Data items
::::

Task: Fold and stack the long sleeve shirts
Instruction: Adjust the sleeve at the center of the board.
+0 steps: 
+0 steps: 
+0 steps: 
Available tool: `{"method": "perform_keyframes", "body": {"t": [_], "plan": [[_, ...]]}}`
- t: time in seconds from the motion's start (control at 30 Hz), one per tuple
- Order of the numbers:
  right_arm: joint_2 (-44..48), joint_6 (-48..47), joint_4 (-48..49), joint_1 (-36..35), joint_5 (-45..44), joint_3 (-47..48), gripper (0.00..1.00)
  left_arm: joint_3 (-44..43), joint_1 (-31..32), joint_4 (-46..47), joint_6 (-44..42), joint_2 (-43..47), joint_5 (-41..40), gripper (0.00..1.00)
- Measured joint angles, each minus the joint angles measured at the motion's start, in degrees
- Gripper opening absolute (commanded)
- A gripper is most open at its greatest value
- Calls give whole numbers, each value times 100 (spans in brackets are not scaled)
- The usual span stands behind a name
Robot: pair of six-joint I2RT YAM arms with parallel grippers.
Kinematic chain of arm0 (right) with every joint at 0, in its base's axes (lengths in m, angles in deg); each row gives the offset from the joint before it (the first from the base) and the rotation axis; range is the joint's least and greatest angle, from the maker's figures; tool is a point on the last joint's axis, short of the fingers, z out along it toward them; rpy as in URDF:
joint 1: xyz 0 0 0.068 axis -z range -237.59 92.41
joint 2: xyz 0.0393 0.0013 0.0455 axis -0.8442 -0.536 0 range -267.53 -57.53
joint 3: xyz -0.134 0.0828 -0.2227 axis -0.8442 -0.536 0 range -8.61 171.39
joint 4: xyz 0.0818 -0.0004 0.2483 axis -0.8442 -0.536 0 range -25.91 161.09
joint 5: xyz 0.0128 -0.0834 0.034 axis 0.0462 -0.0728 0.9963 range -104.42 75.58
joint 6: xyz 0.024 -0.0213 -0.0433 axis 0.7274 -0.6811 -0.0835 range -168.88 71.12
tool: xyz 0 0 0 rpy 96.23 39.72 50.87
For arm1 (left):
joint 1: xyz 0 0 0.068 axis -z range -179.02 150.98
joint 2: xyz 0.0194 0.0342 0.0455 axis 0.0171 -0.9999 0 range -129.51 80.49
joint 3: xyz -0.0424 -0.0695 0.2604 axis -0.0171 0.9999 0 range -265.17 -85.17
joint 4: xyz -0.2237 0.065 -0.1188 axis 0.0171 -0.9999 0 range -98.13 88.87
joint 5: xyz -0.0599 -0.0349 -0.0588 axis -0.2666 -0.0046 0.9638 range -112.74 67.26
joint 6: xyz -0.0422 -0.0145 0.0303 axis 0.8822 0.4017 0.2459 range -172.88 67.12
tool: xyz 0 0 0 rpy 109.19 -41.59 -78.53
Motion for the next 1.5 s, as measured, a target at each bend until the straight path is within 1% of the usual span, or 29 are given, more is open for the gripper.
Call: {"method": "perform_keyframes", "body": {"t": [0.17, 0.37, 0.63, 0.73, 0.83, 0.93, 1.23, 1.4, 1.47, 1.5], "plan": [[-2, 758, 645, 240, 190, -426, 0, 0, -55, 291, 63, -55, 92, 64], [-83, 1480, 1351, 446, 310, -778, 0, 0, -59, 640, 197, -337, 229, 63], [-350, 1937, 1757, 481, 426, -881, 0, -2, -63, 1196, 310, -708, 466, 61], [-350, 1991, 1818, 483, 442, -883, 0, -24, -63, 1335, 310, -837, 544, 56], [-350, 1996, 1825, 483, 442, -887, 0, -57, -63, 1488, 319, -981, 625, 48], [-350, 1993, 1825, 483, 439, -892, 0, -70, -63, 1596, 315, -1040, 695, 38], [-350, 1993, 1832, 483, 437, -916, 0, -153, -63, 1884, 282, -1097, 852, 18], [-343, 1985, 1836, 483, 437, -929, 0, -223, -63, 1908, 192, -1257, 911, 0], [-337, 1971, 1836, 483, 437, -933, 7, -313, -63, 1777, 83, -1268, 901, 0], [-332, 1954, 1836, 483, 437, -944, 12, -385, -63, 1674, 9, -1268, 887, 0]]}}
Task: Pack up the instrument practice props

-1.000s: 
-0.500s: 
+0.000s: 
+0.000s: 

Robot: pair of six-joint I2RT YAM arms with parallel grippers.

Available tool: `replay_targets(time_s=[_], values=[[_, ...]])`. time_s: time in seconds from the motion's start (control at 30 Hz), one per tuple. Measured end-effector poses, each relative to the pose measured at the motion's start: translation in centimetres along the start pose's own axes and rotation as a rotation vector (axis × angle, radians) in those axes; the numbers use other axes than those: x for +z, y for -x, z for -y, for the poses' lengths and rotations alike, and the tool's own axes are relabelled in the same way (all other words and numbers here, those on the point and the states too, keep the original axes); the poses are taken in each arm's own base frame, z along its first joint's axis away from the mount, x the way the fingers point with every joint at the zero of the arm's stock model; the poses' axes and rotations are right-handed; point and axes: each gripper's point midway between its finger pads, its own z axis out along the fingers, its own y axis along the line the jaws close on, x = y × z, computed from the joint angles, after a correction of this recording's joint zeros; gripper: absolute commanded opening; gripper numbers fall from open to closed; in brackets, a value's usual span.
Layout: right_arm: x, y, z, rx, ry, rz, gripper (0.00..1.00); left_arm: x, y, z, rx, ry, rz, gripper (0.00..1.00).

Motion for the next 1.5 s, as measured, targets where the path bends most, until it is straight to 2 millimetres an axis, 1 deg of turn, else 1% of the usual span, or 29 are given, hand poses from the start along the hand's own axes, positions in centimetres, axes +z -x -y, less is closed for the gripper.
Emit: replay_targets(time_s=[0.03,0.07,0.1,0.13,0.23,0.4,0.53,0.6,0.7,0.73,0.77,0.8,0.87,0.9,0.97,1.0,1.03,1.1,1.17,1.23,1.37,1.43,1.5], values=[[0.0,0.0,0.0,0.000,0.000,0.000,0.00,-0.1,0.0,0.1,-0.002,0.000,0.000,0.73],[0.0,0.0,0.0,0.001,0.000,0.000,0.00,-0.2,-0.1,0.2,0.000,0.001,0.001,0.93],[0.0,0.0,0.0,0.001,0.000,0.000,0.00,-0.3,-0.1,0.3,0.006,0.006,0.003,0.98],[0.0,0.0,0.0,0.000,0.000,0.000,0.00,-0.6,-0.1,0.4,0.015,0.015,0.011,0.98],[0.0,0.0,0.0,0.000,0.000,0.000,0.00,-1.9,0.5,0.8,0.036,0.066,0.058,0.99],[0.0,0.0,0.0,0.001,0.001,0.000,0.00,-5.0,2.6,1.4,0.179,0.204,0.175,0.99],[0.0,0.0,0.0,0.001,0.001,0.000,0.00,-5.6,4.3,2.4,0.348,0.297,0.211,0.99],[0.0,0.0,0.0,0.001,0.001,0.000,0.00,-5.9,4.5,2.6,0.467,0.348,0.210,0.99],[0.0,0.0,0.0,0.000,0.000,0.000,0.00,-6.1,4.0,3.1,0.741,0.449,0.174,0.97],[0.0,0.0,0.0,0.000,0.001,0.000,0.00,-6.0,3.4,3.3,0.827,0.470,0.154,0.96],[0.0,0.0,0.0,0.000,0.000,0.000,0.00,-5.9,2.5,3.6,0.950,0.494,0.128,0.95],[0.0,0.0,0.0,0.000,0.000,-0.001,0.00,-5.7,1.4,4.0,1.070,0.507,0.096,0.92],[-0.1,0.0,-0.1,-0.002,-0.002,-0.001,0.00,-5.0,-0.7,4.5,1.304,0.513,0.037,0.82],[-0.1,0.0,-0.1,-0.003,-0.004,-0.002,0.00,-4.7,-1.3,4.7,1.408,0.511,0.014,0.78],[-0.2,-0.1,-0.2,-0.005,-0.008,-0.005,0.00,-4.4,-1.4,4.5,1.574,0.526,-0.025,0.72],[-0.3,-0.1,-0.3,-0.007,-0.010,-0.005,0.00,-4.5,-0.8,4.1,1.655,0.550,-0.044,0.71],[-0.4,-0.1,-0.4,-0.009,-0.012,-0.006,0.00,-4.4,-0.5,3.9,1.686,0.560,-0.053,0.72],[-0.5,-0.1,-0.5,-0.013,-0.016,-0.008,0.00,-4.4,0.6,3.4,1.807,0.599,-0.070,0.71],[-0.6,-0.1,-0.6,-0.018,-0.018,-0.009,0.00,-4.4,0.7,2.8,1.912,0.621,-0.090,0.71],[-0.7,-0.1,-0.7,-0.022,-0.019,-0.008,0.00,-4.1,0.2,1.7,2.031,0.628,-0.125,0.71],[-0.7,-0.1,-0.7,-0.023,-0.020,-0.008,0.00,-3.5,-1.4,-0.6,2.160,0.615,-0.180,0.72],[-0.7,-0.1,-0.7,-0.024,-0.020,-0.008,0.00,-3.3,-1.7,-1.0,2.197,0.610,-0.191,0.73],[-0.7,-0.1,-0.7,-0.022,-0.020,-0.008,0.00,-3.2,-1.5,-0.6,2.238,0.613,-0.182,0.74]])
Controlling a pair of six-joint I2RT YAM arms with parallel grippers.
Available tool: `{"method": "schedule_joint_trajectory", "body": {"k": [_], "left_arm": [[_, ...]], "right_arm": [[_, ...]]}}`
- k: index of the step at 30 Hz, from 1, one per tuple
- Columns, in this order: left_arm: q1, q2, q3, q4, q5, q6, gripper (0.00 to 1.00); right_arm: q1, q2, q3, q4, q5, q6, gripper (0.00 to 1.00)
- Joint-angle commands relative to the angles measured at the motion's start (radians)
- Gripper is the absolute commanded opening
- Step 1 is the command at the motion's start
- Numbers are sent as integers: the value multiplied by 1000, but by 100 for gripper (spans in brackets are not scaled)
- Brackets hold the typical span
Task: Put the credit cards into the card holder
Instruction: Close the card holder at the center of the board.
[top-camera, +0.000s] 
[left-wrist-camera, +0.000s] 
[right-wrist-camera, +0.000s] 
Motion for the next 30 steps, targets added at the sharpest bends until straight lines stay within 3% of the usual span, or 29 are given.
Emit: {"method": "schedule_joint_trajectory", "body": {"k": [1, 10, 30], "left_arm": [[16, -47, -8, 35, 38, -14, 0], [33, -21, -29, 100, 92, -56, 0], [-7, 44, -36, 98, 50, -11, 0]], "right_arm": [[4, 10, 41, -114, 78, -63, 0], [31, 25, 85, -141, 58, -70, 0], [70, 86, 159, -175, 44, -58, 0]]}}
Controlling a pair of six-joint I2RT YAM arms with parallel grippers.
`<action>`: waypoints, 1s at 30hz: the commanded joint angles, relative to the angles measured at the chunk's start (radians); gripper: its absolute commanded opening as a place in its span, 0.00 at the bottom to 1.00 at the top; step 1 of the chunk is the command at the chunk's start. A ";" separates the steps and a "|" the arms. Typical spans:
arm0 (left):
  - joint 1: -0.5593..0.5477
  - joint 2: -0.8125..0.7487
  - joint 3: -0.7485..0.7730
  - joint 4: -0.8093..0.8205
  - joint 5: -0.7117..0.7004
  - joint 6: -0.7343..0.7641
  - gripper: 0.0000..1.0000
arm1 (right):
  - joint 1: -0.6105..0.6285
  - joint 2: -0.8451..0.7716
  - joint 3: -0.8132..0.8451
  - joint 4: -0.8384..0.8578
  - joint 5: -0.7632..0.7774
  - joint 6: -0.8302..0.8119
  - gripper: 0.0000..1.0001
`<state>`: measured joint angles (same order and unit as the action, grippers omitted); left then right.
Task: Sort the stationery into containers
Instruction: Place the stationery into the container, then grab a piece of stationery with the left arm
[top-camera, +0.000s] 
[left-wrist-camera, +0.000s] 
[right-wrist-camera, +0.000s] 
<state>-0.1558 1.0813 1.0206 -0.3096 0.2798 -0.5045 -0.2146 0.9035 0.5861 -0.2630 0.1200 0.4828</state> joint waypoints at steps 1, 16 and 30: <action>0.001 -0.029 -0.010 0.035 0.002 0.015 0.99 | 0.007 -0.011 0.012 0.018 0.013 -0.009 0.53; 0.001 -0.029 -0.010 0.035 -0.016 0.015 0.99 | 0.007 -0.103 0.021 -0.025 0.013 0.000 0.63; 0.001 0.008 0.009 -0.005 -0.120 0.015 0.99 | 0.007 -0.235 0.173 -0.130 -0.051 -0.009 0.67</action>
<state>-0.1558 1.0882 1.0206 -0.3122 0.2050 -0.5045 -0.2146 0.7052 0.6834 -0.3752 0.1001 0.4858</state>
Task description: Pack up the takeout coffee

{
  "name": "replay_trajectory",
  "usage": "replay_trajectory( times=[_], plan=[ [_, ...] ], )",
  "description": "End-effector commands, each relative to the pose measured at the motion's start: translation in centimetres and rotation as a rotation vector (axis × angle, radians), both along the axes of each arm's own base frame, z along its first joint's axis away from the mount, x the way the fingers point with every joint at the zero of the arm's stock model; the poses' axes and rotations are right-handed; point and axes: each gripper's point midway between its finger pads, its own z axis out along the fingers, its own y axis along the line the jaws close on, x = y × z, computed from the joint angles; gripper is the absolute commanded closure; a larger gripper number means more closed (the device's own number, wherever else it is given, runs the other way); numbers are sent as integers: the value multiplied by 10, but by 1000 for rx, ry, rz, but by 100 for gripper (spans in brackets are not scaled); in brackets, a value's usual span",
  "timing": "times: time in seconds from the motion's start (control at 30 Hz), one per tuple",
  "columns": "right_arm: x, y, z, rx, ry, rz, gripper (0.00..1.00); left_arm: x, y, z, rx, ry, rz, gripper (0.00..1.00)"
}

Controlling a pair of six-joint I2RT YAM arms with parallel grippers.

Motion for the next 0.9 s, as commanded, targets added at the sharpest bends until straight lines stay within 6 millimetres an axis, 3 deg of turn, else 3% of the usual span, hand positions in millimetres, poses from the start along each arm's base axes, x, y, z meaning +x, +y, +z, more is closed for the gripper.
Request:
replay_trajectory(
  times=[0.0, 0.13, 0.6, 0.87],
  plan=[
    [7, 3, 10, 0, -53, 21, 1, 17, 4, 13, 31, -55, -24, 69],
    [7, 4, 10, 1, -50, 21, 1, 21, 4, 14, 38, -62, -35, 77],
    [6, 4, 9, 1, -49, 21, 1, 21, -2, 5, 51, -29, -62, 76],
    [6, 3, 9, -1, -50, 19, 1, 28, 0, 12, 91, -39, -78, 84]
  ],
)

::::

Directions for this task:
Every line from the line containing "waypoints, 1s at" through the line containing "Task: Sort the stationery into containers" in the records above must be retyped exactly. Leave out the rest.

Result for this task:
`<action>`: waypoints, 1s at 30hz: the commanded joint angles, relative to the angles measured at the chunk's start (radians); gripper: its absolute commanded opening as a place in its span, 0.00 at the bottom to 1.00 at the top; step 1 of the chunk is the command at the chunk's start. A ";" separates the steps and a "|" the arms. Typical spans:
arm0 (left):
  - joint 1: -0.5593..0.5477
  - joint 2: -0.8125..0.7487
  - joint 3: -0.7485..0.7730
  - joint 4: -0.8093..0.8205
  - joint 5: -0.7117..0.7004
  - joint 6: -0.7343..0.7641
  - gripper: 0.0000..1.0000
arm1 (right):
  - joint 1: -0.6105..0.6285
  - joint 2: -0.8451..0.7716
  - joint 3: -0.8132..0.8451
  - joint 4: -0.8384..0.8578
  - joint 5: -0.7632..0.7774
  - joint 6: -0.8302..0.8119
  - gripper: 0.0000..1.0001
`<state>`: measured joint angles (same order and unit as the action, grippers omitted); left then right.
Task: Sort the stationery into containers

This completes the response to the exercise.